Between 2012 and 2016, Ochsner toured Europe, Russia and the US with Vyrypaev's texts in Russian and English under the direction of Zara Antonyan. Later Ochsner worked with Antonyan co-directing, composing and designing projections for productions based on Hrant Dink and The Master and Margarita at Theater Krefeld und Mönchengladbach, Germany.

From 2014 to 2017, Ochsner lived in Yerevan, Armenia, co-directing, designing, composing and acting at the Yerevan State Puppet Theatre. He also taught acting at the Yerevan State Institute of Theatre and Cinematography.

| Year | Genre | Title | Written by | Director | Role | Theatre |
|---|---|---|---|---|---|---|
|  | Tragedy | Romeo and Juliet | William Shakespeare |  | Mercutio | Theatre OCU (Oklahoma) |
|  | Comedy | Lysistrata | Aristophanes |  |  | Theatre OCU (Oklahoma) |
|  | Drama | Our Town | Thornton Wilder |  | George Gibbs | Oklahoma City Repertory Theatre |
|  | Opera | The Good Person of Szechwan | Bertolt Brecht |  | Shen Teh | Colorado Symphony |
|  | Opera | Amahl and the Night Visitors | Gian Carlo Menotti |  | Kaspar | Colorado Symphony |
|  | Opera | The Medium | Gian Carlo Menotti |  | Toby | Colorado Symphony |
|  | Comedy | The Miser | Molière |  | Valère |  |
| 2012 | Tragedy | Antigone | Sophocles | Konstantin Mishin | Polynices, Creon | School of Dramatic Art (Moscow) |
| 2013 | Drama | Everything's Fine (Między nami dobrze jest) | Dorota Masłowska | Elena Roman | Actor | Meyerhold Theatre Centre (Moscow) |
| 2013 | Drama | Sentensii Panteleya Karmanova (The Maxims of Peter Pockets) | Ivan Vyrypaev | Zara Antonayan | Panteley Karmanov | Meyerhold Theatre Centre |

== Filmography ==
Ochsner is widely known for his role in the more.tv original series Chicks, about four young women struggling to liberate themselves from the volatile, sex industry in the provincial Caucuses.

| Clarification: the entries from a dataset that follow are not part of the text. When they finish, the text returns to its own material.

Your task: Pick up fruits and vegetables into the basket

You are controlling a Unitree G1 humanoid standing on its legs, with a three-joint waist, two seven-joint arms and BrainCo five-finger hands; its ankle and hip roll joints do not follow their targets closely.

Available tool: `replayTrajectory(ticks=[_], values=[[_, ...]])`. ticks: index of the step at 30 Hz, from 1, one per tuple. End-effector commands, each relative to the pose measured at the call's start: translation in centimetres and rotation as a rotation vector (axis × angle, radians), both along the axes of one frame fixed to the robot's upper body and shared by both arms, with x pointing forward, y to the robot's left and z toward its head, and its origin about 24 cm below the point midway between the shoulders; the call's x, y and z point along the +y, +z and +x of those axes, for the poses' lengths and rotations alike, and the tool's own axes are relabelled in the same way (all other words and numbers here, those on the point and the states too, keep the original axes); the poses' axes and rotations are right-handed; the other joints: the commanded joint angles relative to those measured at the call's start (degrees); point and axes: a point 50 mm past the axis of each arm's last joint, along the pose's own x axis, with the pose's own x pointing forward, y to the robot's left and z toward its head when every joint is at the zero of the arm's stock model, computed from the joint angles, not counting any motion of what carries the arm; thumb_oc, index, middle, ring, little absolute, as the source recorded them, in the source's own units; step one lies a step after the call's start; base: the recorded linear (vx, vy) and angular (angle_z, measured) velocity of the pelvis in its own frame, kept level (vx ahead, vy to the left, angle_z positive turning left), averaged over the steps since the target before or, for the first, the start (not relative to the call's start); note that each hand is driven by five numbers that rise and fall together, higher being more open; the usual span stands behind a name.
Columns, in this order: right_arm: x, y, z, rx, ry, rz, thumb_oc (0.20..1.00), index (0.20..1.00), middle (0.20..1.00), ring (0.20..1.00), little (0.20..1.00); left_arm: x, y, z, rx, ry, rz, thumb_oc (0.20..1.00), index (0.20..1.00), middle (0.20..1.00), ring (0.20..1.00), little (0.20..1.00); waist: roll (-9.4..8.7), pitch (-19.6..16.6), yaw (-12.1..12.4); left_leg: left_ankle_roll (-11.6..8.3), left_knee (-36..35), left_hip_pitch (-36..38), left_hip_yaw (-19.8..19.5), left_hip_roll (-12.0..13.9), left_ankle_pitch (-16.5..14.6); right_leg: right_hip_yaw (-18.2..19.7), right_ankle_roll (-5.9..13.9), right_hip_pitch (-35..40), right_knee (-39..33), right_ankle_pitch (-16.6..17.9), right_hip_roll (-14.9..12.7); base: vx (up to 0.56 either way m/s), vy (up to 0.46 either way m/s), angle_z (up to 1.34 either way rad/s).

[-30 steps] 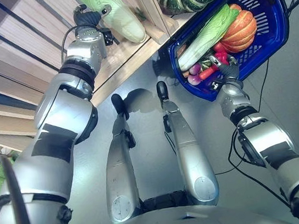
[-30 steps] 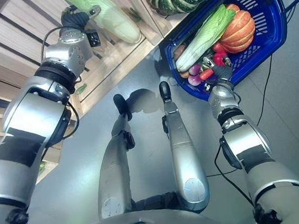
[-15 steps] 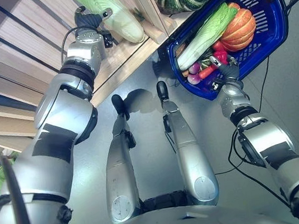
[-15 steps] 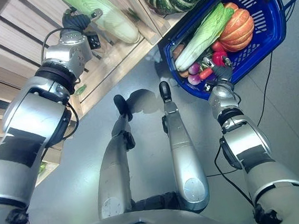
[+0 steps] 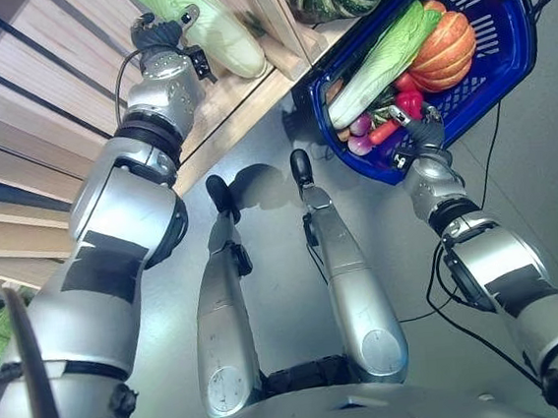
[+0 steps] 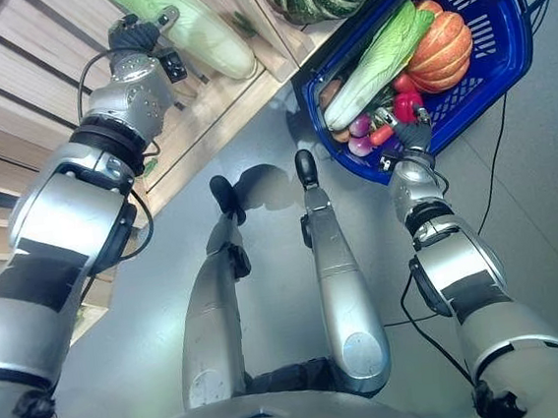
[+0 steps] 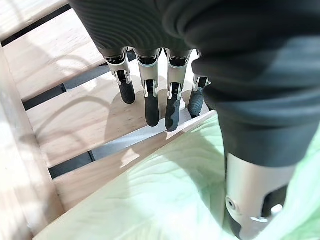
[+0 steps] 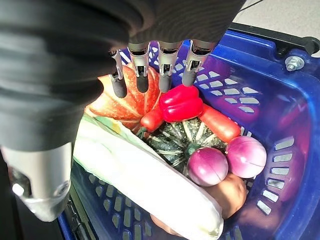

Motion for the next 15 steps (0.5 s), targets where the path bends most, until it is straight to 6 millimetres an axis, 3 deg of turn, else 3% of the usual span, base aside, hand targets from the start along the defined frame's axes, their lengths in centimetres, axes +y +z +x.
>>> replayTrajectory(ticks=[1,15], values=[[-0.1,-1.2,-0.8,-0.003,-0.027,0.009,1.0,1.0,1.0,1.0,1.0,0.1,2.6,-0.2,-0.133,0.041,-0.095,1.0,1.0,1.0,1.0,1.0,-1.29,-2.51,-0.16,-1.55,5.37,-3.88,-2.59,-0.13,-5.6,-4.62,1.19,1.18,-2.55,-1.25,1.11,0.0,0.0,0.0],[0.4,-1.8,-1.1,-0.004,-0.023,0.02,1.0,1.0,1.0,1.0,1.0,-1.4,4.3,-0.7,-0.217,0.073,-0.055,1.0,1.0,1.0,1.0,1.0,-1.54,-2.51,-0.22,-1.38,5.78,-3.91,-2.52,-0.21,-5.79,-4.57,1.18,1.33,-2.29,-1.29,1.24,0.0,0.0,0.0]])
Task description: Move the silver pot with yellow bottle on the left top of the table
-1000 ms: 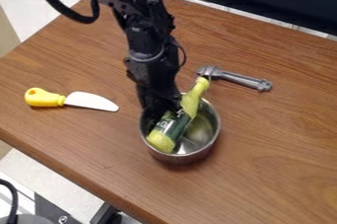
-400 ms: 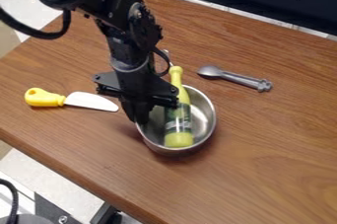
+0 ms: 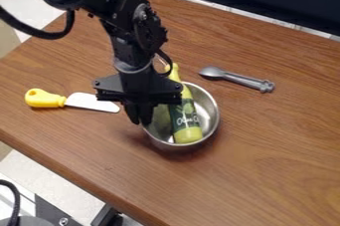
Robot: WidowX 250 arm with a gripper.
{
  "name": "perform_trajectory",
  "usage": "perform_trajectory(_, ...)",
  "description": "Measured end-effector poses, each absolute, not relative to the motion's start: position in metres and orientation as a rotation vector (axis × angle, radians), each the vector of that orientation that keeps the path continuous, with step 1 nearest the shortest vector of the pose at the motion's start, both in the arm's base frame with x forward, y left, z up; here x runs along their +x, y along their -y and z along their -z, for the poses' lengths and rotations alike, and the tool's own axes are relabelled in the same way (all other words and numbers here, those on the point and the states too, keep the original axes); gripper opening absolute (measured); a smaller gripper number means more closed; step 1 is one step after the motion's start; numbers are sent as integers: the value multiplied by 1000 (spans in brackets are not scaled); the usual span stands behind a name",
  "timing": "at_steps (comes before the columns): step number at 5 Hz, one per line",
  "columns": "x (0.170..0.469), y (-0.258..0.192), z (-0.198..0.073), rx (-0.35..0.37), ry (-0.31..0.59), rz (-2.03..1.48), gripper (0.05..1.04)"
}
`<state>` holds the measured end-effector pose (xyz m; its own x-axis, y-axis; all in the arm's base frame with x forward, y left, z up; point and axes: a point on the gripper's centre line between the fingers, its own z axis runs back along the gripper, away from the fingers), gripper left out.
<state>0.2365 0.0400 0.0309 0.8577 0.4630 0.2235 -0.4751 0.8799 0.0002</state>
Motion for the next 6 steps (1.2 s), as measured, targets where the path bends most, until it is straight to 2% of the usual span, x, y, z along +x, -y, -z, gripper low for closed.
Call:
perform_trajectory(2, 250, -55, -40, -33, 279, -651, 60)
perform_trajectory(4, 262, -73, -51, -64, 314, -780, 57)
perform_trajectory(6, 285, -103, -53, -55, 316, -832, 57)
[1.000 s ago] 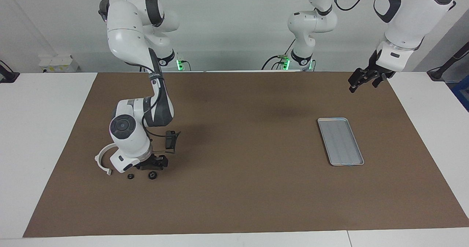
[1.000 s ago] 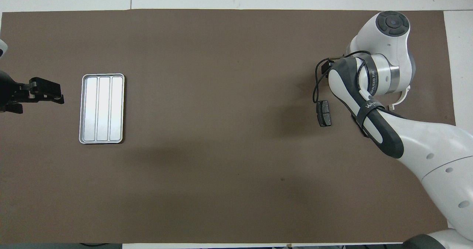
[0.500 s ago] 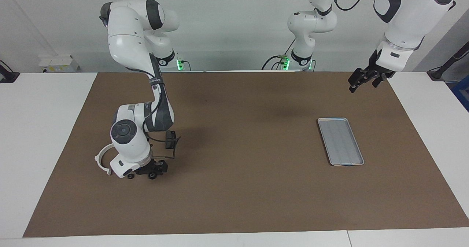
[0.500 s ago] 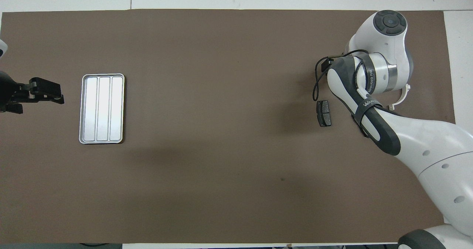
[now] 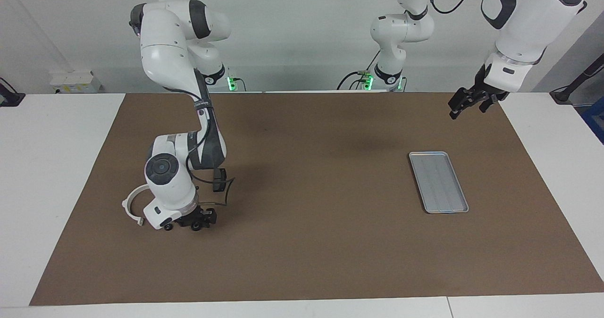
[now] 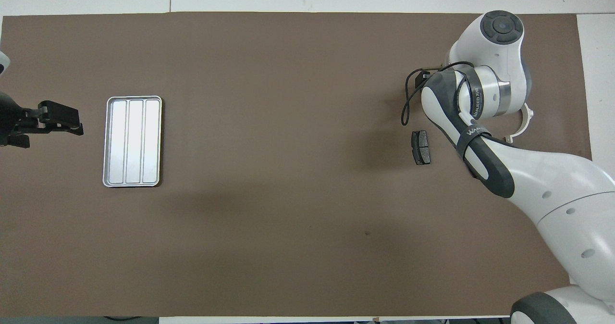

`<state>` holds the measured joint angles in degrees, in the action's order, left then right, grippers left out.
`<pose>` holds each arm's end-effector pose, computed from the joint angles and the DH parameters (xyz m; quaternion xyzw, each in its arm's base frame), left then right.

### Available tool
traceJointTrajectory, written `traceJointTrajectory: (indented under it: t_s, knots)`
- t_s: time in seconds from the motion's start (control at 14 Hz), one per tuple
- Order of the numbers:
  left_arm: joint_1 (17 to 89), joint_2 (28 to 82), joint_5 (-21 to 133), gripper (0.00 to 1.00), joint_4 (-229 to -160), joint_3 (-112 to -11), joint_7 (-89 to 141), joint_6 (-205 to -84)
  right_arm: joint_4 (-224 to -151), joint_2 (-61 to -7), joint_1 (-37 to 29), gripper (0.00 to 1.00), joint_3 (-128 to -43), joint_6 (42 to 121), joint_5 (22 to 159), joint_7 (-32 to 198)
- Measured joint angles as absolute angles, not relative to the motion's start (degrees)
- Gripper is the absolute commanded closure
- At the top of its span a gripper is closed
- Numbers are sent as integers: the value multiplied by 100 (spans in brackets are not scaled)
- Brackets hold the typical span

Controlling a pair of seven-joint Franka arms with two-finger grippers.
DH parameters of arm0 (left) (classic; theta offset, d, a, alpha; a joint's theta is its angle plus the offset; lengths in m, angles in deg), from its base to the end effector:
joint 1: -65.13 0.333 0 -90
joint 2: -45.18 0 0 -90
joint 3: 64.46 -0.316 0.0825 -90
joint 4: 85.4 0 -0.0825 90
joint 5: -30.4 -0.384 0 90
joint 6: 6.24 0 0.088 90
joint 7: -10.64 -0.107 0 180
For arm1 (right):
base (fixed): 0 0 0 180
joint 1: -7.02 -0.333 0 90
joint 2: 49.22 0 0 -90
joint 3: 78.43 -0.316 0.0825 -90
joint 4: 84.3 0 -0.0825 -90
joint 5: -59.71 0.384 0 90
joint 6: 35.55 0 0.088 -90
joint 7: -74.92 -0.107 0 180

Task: Pick bearing gear from pile to tray
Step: 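Close the right gripper on the black bearing and lift it, then carry the bearing with the right gripper to the table centre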

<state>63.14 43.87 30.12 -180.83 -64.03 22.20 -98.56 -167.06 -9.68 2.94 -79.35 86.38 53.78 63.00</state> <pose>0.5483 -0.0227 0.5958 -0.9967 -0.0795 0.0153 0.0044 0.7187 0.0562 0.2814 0.9986 -0.0347 0.0026 0.0387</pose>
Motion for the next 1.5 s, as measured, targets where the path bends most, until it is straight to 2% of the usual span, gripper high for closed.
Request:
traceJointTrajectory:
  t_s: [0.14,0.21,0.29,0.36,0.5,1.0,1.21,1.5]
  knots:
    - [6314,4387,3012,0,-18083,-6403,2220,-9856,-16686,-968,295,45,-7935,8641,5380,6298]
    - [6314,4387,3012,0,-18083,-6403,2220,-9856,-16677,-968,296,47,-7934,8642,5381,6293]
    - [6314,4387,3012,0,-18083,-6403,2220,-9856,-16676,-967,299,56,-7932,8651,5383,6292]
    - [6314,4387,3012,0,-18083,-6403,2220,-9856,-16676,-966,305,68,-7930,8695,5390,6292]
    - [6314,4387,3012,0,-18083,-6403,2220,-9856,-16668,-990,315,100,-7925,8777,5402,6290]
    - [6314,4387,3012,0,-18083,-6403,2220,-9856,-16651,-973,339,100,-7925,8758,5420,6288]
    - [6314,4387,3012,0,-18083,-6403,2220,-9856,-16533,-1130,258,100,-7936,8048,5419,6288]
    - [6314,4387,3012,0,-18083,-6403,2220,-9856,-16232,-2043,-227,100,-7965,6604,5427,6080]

Ochsner plays the ex-lover to Zhanna (played by Irina Gorbacheva), working as a backhoe operator and fighting to be a good father for his son, Roma (played by Daniil Kuznetsov).

Ochsner's first cinematic role was in Alexei Popogrebski's The Optimists, a foreign diplomacy series set in the Krushchev era at the peak of the Cold War. He played a foreign director in Roskino’s Shoot Moscow in Moscow, produced by Stereotactic for the Russian Pavilion at the 2017 Cannes Film Festival. He played the drug-crazed roommate of Rose (played by Jordan Frye) in Grigory Dobrygin’s Sheena667, and the mysterious man transporting contraband across the Finish border in RIO, written and directed by Zhenia Kazankina. Ochsner has also played roles in Going Vertical, False Flag, and Roommate.

| Year | Title | Original Title | Director | Role |
|---|---|---|---|---|
| 2017 | The Optimists | Оптимисты | Alexei Popogrebski | John |
| 2017 | Going Vertical | Движение вверх | Anton Megerdichev | Journalist |
| 2017 | Shoot Moscow in Moscow | Shoot Moscow in Moscow | Alexey Krupnik | Director |
| 2019 | Sheena667 | Sheena667 | Grigory Dobrygin | Roommate |
| 2019 | False flag | Фальшивый флаг | Sergey Chekalov |  |
| 2019 | RIO | РИО | Zhenia Kazankina | Stranger |
| 2019 | Big Trip (English version) | Большое путешествие | Vasiliy Rovenskiy, Natalya Nilova | Pelican Duke (voice) |
| 2020 | Chicks | Чики | Eduard Oganesyan | Kostya |
| 2020 | Roommate | Руммейт | Anna Yanovskaya | Hugh |
| 2020 | Magic Arch (English version) | Полное погружение | Vasiliy Rovenskiy | Delphi (voice) |
| 2020 | The Other Way Wolf | Волк наоборот | Ira Elshansky | Flow (voice) |
| 2022 | Pinocchio: A True Story (English version) | Пиноккио. Правдивая история | Vasiliy Rovenskiy | Fox, Parrot Caro (voice) |

==Radio and voice over==
Ochsner hosted two seasons of Home Away from Home, a program investigating national identity at Radio VAN, Armenia at Radio VAN.

Ochsner has worked in animated films, with credits such as Delphi in Magic Arch 3D, Pelican Duke in Big Trip, Flow in The Other Way Wolf and Stroosh, Luca and Myrrah in Stroosh.

==Music==
Ochnser has directed, produced and performed in projects “GoatfishSauce” and “Karl and Klara” with singer-songwriter Mitya Zolotov (2014–present). He has also been a member of the project “Kristmas” since it was formed by Cazimir Liske (2011–present).